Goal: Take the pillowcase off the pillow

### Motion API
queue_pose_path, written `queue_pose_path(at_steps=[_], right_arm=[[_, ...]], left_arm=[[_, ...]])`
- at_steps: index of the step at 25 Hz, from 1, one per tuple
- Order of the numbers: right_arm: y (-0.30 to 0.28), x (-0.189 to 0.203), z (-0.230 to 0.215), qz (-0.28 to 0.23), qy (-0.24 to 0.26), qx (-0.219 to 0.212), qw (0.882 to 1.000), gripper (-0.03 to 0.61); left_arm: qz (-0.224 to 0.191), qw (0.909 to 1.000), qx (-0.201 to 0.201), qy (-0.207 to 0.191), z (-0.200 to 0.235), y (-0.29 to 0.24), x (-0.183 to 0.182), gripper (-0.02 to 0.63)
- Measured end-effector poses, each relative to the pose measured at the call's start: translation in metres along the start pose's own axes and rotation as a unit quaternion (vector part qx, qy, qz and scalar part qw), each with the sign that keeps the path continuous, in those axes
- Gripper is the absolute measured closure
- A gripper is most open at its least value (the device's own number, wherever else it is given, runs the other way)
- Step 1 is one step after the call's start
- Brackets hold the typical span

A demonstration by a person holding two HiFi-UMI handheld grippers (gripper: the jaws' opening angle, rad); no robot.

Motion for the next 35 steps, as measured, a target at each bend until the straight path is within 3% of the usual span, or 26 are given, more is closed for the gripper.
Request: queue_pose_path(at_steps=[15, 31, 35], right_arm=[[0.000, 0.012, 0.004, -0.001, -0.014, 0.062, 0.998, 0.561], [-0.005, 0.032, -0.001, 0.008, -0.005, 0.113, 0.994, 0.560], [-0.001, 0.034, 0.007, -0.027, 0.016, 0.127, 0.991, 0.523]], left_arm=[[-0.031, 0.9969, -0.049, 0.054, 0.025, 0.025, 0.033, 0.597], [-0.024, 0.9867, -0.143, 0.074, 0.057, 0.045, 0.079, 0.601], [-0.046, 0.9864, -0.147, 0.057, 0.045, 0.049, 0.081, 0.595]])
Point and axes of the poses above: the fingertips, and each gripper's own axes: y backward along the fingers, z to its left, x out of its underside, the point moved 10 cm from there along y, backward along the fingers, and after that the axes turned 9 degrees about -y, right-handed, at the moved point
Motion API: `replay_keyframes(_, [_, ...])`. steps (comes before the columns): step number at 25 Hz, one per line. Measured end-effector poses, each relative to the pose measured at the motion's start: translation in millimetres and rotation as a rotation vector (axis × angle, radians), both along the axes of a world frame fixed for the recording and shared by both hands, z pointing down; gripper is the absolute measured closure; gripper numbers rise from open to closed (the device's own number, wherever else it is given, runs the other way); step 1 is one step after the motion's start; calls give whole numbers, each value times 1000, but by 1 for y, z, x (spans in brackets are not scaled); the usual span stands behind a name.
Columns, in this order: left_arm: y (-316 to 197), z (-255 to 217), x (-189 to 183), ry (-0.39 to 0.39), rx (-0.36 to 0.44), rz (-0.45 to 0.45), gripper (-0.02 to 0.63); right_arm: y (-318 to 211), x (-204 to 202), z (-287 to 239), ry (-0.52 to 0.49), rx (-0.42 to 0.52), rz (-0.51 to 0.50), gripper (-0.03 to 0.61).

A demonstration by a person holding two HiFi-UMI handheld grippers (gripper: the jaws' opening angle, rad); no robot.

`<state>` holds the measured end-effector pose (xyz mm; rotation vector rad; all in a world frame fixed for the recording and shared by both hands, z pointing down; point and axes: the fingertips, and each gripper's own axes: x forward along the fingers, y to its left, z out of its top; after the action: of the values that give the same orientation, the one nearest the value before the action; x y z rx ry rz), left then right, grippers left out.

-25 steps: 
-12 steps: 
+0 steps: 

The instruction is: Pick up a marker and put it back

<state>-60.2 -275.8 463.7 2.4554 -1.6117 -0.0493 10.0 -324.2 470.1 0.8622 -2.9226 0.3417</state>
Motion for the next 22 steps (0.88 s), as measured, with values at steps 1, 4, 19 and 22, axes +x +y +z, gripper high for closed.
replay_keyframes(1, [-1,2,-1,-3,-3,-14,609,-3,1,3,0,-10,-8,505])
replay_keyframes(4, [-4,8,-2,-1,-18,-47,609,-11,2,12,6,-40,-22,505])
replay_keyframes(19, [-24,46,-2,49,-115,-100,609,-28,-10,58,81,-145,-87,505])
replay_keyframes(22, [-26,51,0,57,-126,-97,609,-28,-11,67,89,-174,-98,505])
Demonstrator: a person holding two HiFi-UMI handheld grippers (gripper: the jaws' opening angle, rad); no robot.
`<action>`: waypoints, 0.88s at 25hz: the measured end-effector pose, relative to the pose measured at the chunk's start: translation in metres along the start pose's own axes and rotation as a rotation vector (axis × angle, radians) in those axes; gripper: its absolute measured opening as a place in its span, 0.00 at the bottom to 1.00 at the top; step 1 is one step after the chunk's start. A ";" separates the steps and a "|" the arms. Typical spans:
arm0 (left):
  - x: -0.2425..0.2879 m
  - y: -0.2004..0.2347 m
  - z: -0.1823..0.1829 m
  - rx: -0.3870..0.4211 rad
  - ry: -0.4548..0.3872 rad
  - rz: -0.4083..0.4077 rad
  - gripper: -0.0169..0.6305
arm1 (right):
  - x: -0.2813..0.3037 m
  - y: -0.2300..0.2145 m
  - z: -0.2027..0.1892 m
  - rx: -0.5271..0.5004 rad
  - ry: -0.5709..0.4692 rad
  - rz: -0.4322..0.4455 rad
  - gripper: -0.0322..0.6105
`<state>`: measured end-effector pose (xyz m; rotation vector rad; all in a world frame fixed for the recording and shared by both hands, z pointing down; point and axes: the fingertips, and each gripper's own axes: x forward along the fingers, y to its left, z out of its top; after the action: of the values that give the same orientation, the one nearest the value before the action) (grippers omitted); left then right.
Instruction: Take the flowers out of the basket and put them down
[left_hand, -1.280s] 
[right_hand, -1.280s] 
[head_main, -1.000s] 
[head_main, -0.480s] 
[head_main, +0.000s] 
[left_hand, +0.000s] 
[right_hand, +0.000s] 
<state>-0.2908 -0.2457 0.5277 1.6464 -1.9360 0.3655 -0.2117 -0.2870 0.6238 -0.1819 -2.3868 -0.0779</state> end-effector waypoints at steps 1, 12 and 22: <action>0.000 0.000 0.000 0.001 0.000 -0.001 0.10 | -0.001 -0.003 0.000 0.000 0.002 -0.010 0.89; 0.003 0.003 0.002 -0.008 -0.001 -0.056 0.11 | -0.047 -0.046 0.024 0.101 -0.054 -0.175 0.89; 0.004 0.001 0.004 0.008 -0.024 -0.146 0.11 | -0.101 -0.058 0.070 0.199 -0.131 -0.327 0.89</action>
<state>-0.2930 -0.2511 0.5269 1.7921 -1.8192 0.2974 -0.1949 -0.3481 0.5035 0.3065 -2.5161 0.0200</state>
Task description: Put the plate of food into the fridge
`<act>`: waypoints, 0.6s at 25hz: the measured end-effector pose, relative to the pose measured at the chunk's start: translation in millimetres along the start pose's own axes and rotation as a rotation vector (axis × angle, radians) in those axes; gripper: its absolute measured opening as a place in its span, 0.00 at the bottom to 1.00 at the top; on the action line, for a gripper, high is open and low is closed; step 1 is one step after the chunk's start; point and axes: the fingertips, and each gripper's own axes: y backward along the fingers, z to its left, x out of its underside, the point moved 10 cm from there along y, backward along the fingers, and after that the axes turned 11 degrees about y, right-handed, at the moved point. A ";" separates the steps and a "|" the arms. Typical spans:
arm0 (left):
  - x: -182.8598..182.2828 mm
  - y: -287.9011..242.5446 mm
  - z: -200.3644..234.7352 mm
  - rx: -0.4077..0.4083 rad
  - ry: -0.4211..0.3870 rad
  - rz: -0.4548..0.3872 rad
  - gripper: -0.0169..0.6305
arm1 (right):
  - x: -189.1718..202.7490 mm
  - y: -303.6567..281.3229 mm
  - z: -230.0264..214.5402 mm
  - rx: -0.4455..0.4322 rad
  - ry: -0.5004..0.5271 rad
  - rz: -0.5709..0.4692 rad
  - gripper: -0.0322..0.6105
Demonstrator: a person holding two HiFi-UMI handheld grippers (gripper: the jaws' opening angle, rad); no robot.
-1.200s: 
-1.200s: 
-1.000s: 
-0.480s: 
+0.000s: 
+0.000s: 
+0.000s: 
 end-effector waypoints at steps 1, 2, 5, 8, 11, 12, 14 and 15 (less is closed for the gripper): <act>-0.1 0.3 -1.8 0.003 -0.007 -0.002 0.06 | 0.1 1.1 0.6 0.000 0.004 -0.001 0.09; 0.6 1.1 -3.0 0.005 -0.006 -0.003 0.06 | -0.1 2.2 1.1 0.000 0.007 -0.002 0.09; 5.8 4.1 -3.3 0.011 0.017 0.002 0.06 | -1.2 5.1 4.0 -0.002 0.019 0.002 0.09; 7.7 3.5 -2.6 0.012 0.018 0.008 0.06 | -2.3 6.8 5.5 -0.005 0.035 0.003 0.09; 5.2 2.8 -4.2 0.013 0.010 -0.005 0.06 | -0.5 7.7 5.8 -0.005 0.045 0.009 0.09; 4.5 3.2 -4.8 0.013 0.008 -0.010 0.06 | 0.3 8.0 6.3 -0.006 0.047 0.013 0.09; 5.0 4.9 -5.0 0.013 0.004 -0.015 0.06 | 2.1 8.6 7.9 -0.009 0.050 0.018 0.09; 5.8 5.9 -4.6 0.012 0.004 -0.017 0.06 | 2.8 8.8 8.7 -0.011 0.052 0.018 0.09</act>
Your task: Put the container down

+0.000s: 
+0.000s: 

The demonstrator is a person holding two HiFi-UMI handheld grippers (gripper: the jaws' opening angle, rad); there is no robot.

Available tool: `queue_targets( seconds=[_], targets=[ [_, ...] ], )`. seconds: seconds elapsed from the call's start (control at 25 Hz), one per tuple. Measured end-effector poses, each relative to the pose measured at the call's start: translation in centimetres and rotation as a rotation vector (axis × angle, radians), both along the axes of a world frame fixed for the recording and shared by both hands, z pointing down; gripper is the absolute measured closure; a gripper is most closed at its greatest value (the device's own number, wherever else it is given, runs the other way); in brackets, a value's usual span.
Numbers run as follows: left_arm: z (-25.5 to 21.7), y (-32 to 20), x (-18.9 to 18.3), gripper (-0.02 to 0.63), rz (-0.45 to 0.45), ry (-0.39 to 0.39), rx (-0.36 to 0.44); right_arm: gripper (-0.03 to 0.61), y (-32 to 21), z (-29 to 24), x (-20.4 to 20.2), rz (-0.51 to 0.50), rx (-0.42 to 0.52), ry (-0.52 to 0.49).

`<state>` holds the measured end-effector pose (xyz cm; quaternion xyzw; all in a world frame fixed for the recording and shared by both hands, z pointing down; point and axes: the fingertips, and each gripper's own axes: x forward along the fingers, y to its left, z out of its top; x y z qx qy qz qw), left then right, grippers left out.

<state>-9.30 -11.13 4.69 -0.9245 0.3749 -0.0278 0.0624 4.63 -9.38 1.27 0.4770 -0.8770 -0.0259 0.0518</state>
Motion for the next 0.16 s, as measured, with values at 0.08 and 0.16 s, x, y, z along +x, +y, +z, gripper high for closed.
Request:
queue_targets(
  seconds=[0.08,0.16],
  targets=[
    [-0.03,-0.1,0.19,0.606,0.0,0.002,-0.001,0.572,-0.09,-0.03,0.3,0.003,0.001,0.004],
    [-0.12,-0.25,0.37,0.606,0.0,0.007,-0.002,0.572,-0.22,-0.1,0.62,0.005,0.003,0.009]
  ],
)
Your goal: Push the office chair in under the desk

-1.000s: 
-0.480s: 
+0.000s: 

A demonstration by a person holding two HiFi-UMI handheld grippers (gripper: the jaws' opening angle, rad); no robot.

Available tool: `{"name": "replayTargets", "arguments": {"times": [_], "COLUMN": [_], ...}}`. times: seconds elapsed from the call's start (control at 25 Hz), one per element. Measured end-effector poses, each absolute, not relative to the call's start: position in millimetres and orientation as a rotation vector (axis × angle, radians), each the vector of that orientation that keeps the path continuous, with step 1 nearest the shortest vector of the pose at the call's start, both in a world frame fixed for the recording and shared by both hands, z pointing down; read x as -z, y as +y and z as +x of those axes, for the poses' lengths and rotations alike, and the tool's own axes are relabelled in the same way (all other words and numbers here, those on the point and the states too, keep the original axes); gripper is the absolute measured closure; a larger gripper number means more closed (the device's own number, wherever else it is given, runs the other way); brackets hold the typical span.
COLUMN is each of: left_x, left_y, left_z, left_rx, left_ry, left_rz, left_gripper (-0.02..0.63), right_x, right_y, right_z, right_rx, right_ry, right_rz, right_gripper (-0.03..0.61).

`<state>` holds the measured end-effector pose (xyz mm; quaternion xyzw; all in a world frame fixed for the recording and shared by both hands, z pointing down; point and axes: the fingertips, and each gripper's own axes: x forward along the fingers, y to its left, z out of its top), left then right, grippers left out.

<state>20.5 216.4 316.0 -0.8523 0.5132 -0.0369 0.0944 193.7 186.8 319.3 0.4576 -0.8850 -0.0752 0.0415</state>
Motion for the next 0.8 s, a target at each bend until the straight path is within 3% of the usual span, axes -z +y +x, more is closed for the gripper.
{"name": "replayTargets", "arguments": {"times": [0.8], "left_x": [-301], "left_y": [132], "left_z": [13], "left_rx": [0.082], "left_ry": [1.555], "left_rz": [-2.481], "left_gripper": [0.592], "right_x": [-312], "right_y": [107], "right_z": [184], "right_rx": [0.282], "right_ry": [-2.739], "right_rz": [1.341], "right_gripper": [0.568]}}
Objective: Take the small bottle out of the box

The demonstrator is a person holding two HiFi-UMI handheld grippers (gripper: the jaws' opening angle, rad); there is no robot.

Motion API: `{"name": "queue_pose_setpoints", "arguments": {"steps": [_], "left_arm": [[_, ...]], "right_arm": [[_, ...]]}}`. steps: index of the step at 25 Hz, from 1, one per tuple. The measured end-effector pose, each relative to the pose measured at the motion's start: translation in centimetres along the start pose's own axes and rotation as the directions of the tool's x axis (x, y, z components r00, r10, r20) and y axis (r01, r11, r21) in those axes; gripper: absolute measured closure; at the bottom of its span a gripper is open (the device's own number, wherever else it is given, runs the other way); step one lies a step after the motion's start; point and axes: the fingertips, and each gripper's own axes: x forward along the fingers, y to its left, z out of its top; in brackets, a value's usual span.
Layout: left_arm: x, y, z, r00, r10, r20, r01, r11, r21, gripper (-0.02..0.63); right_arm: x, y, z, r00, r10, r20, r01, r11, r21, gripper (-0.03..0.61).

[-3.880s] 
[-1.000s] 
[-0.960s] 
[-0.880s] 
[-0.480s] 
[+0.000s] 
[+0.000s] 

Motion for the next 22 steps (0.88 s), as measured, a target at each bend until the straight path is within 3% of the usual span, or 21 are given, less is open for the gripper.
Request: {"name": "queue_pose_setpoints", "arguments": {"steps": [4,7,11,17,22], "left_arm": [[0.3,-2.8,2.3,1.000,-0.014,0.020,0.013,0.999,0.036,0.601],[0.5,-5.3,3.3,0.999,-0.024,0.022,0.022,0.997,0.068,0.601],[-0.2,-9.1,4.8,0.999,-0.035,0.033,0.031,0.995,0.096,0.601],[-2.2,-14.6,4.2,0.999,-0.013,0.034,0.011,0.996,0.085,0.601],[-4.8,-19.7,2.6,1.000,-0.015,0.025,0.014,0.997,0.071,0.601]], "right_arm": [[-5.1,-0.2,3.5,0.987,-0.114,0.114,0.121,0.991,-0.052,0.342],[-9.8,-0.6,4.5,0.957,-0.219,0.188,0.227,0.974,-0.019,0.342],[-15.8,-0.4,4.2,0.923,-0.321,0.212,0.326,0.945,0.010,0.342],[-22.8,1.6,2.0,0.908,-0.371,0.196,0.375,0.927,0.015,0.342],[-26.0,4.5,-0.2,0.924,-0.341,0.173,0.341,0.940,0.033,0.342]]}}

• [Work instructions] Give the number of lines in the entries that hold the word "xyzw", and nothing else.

• [Expected answer] 2